I know that 'brute-force' scripting could accomplish this with lots of cat/echo/cut/grep and more. But, because my real file has 800k records, and the matching files have 10-20k records, this is not time-possible or efficient.
I have input file:
> cat file_in
1234567890123456789012345678901234567890
Joe 123456 30 Main St 1234 F
Jim 101362 1492 Hugh 0101 P
Kerry 040419 6091 Lost St 0101 F
Linda 123456 50 High Way 1235
Matt 242424 48 Speedway Dr4343 F
Kerrin180118 99 Skaters Way2012 P *
(you can ignore the first line - just a help since a fixed record file)
(tail +2 file_in skips over this line during testing)
Begin by only reviewing records where position 40 is blank = still need to process.
Want to see those records that cannot be processed because (a) the data in columns 7-12 does not exist in the following file:
> cat file_cd1
040419
101362
180118
242424
789012
967539
988012
I know Joe does not match, so ideally I would like to put a "1" in position 39 telling me I failed the first test.
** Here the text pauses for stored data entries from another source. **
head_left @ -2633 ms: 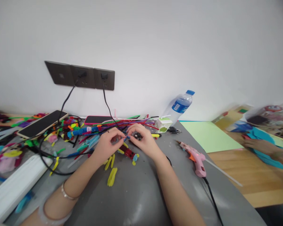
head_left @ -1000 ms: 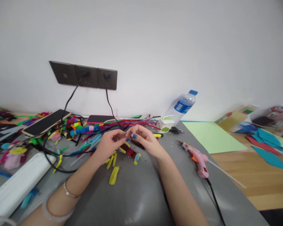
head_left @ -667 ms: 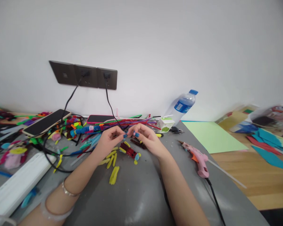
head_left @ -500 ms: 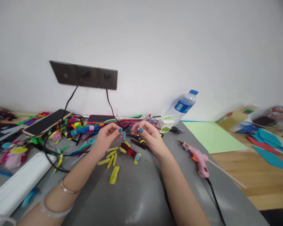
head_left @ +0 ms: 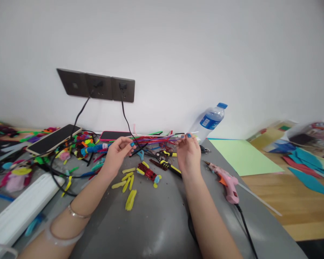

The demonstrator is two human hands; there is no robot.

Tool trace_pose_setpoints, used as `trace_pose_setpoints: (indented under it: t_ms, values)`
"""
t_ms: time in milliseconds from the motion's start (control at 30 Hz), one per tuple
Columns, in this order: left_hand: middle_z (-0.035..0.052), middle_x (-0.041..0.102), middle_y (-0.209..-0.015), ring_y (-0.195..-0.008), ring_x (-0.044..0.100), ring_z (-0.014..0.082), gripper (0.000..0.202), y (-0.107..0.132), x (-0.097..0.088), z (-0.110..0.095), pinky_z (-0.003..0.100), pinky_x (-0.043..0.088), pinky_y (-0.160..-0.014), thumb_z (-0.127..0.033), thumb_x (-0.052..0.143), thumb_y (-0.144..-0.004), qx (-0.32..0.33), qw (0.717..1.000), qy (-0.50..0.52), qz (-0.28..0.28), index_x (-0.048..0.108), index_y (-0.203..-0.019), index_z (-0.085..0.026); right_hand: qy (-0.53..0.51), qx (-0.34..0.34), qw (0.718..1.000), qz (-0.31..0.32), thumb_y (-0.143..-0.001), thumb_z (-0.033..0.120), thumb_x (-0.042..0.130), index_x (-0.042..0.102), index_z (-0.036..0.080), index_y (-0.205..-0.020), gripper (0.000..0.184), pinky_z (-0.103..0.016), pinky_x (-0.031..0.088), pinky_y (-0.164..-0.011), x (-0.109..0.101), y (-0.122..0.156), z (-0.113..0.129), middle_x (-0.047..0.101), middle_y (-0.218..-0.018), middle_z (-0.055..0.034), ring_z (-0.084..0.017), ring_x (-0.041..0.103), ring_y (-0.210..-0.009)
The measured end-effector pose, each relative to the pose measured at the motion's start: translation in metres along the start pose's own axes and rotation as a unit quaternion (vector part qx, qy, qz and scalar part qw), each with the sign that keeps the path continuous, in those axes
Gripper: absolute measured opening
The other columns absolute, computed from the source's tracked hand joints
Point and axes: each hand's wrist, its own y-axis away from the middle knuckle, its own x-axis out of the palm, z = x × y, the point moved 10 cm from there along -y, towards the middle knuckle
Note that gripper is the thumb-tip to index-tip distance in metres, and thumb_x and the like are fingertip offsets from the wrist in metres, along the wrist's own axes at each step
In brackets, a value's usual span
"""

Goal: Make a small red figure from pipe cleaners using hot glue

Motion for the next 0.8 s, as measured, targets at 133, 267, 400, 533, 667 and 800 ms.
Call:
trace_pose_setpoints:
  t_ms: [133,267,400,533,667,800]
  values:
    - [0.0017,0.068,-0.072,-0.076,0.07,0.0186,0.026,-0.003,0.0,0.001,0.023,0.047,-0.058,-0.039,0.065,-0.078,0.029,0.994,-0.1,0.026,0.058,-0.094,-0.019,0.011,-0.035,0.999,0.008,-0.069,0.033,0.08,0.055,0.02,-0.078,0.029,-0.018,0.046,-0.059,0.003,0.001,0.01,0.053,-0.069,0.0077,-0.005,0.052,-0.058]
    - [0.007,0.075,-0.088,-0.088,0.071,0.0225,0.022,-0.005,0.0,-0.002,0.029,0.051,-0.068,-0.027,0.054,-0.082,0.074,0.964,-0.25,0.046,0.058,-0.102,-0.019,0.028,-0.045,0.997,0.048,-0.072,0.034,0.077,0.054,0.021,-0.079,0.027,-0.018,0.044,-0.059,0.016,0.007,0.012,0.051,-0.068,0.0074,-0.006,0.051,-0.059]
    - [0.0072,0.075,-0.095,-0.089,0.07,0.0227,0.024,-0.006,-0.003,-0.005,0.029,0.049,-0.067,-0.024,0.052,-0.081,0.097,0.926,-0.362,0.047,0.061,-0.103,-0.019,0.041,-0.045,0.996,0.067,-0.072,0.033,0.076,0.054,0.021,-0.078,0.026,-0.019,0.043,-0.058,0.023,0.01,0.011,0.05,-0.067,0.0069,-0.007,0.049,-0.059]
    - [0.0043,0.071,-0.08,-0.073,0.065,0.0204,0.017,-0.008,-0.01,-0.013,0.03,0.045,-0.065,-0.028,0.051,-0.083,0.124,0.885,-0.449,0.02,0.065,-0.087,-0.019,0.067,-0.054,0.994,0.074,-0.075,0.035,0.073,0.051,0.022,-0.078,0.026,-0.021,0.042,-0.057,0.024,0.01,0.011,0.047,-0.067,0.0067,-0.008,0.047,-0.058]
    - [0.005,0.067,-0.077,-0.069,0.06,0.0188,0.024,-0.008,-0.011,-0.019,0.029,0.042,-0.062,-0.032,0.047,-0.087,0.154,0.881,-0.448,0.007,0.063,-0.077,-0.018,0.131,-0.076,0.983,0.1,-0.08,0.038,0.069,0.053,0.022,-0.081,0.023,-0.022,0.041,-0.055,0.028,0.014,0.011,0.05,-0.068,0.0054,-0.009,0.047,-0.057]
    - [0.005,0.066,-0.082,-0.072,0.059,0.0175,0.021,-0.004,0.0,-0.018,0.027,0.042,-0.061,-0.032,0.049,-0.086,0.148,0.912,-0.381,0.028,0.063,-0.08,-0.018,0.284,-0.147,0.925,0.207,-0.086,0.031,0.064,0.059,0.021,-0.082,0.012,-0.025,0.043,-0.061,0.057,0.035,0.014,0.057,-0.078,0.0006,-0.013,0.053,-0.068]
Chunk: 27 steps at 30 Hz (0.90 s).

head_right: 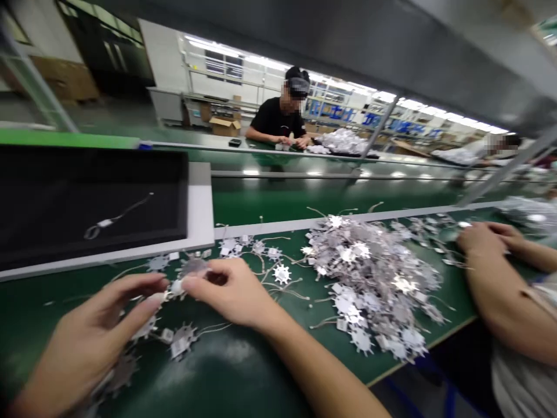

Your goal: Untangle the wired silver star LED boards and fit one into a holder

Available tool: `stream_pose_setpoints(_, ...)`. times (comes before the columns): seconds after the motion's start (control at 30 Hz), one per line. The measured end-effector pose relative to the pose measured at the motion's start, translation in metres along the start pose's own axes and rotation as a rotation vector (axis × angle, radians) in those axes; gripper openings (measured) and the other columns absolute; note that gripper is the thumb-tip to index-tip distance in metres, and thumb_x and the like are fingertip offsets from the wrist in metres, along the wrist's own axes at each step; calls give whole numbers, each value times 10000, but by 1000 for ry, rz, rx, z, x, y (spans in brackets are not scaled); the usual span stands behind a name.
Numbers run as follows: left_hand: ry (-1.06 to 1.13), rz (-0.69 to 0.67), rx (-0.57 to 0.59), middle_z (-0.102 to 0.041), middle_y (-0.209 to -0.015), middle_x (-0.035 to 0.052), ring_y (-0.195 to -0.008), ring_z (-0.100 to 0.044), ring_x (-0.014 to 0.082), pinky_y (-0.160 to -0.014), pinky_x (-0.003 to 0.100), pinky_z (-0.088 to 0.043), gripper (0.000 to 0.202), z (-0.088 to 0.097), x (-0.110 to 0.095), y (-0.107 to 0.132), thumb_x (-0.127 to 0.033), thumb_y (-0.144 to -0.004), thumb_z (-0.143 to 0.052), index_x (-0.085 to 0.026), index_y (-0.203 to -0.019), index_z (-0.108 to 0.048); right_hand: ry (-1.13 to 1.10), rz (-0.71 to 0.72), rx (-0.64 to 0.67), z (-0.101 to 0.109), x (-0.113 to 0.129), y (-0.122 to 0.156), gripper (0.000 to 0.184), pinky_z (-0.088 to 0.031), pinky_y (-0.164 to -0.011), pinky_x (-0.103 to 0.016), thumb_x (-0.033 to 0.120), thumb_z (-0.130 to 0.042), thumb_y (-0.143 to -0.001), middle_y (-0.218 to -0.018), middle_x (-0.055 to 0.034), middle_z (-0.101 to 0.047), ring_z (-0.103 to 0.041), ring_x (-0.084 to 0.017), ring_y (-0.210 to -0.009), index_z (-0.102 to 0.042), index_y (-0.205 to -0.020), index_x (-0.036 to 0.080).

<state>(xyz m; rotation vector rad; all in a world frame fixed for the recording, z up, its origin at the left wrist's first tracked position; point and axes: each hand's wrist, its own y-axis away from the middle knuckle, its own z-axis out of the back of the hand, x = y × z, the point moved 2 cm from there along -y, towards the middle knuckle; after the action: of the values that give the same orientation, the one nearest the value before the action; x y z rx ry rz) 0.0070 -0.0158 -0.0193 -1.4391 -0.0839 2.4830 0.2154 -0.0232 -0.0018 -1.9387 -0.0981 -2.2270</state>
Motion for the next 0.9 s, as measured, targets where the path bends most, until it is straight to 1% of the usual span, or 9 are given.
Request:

A second test (b) is to only process records that are "abc" based on lookup of columns 29-32 into the following file:
> cat file_cd2
0101 abc
1234 abc
1235 ghi
2012 ghi
4343 ghi
9012 abc
Linda & Matt should then have a "2" put in position 39.
So, my start would be
awk 'substr($0,40,1)==" " {print}' file_in >file_out
which would create an output file, but only records I want to even consider that are not yet marked as processed. So, yes I intend to start with 6 records and make a file of 5 records. I now need to add those two codes at position 39 when appropriate.